Circumarctic Environmental Observatories Network (CEON) is a network of terrestrial and freshwater observation platforms, science experts and network partners promoting the collection and dissemination of environmental data from the Arctic.
CEON observation platforms include land and freshwater observatories, research infrastructures, former research sites where retrospective analyses are being or can be undertaken, data and image archive centers and community monitoring programs.

Background 

The concept of initiating a CEON was first raised at a meeting of the Forum of Arctic research Operators (FARO) at Arctic Science Summit Week (ASSW) in 2000 by Tom Pyle (US representative to FARO). Members of FARO endorsed the CEON concept specifying that CEON is to promote environmental observations in the Arctic and dissemination of these to Arctic researchers whilst encompassing and building on the strengths of existing stations and environmental observatory networks active in the Arctic.

In June 2002 Tom Pyle, head of Arctic Section of the Office of Polar Programs within the National Science Foundation of the United States tasked Patrick Webber (President of the International Arctic Science Committee - IASC), and Craig Tweedie (then at Michigan State University) with scoping and developing the CEON concept.

Development 

The initial development of CEON was based on the notion that early successes will be met by facilitating the activities of existing environmental sites and networks active in the Arctic and increasing the potential for integration and syntheses between sites. Example activities include promoting increased transfer of knowledge and standardization of research methods between networks and sites, and increasing accessibility to data and linkages to multidisciplinary and international programs.

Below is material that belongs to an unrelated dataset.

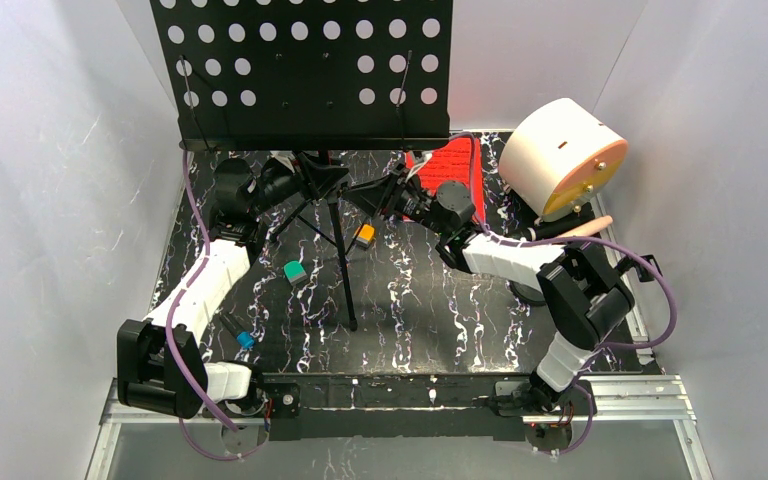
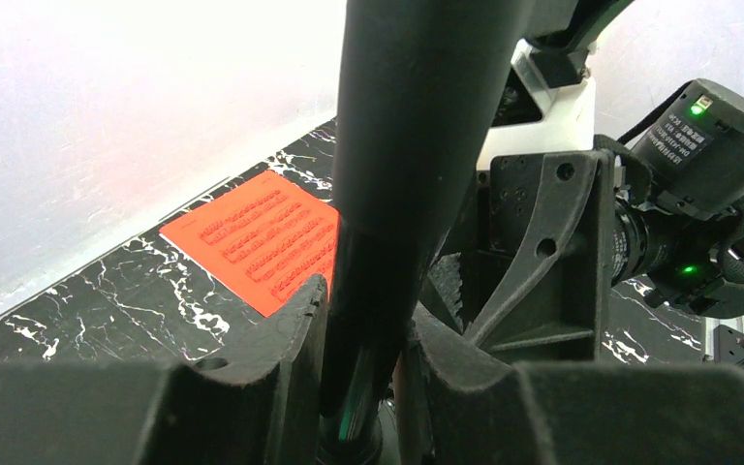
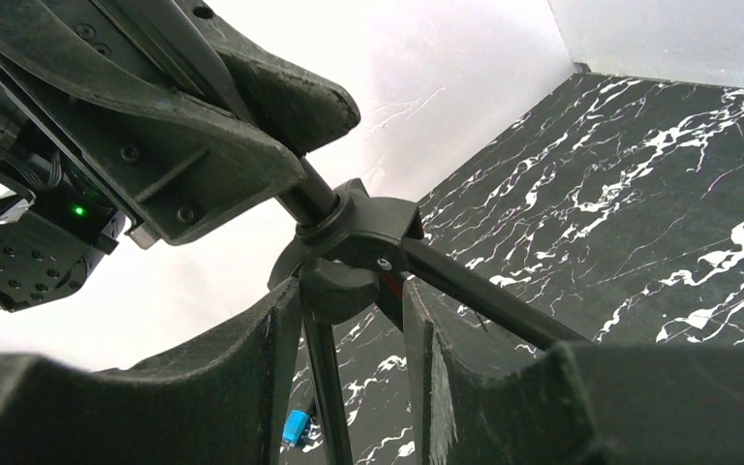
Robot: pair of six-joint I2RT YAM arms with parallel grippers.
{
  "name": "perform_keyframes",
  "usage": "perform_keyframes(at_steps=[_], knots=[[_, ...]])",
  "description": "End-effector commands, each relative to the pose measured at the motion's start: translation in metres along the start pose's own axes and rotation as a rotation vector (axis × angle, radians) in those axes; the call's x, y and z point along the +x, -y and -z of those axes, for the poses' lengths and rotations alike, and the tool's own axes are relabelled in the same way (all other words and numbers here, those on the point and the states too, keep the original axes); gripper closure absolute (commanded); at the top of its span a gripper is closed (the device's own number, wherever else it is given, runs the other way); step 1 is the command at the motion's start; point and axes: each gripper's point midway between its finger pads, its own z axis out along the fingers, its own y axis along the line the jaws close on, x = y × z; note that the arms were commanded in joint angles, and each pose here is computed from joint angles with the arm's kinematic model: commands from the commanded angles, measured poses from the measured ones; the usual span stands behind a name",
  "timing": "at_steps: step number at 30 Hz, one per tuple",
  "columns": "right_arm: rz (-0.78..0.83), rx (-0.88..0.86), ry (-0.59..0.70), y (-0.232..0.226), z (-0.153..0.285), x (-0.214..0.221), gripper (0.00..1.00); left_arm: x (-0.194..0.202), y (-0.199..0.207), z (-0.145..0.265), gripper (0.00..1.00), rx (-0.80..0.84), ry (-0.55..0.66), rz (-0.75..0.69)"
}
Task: Pack up the instrument practice props
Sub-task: Unscrew the knob on the music stand.
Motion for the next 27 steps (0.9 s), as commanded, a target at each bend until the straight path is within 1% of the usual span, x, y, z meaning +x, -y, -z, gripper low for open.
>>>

Accordingly, presentations on the CEON concept were made at numerous meetings of organizations/research programs active in the Arctic over a short period of time in order to establish an initial momentum for the development of CEON. Presentations focused on the necessity for the CEON initiative to meet the needs of the participating research community, science administrators, policy makers, industry, education and indigenous communities whilst providing linkages between disciplines and existing networks and connectivity spanning regional to circum-arctic and global scales.

Approach 

Deliberately, presentations of the CEON concept have made no mention or suggestion of measurements or processes that should or could be made or investigated. Instead, observers have been asked to introduce their own bias into the development of CEON by providing feedback to the following question: "What would you do if you had the opportunity to conduct/maintain standardized and integrated time series observations across multiple research stations and networks in the Arctic?" This 'bottom-up' approach has facilitated the development and scoping of CEON based on the experience, needs and future directions envisaged by a broad range of potential CEON stakeholder and user groups.

Mission 

CEON's mission is to strengthen the capacity for emerging monitoring, research and policy needs at high northern latitudes by making data available that is adequate and suitable for answering and addressing a series of well-defined key scientific questions and uncertainties.

Rationale 

The CEON stakeholder community has developed the following rationale that underpins development of CEON:

 Relative to other regions on the globe, the Arctic is experiencing dramatic changes in climate and patterns of human land use. Environmental and socioeconomic drivers associated with these changes originate both within and outside of the Arctic system.
 Change detection & predictive power of these changes is low and are limited/ threatened by the lack of sustained environmental observation time series in northern high latitudes.
 A circum-arctic environmental observatories network that can provide adequate, diverse and sustained time series observations has the potential to dramatically improve our understanding of the Arctic system and how it may continue to respond to a variety of environmental and societal changes forecast for the region.
 There is a well-established science infrastructure and a tremendous amount of research and monitoring ongoing in the Arctic. Generally, the broader international and multidisciplinary impacts of these efforts are not fully tapped due to limitations associated with research exposure, communication, data availability, and differences in technologies and sampling methods between sites. Reinforcing and improving the broader impacts of existing and planned activities is the primary focus of CEON at present.

Goals 

Through collaboration with its partners and the development of novel cyberinfrastructure, CEON aims to provide and facilitate:

 Access to data and information.
 Access to facilities.
 Mobility of researchers.
 Adequate coverage of common and standardized observations.
 Adequate coverage of regional observatories.
 Up-scaling of site specific observations.
 Support for circum-arctic, regional, thematic and global research and observing programs.
 Parameterization and validation of models and remote sensing.
 Exploitation of data archives, proxies and re-occupation of abandoned sites.
 Rapid responses to environmental emergencies.
 Development and testing of methodologies and sensors.
 Testing and development of ecological (and other disciplinary) theory.
 Education and communication.

Structure 

At present, CEON is being co-chaired by Terry Callaghan (Abisko Scientific Research Station, Sweden) and Craig Tweedie (University of Texas at El Paso, United States). Terry and Craig oversee CEON's two Science Coordination Offices:

 EUSCO ~ CEON's European Science Coordination Office.
 NASCO ~ CEON's North American Science Coordination Office.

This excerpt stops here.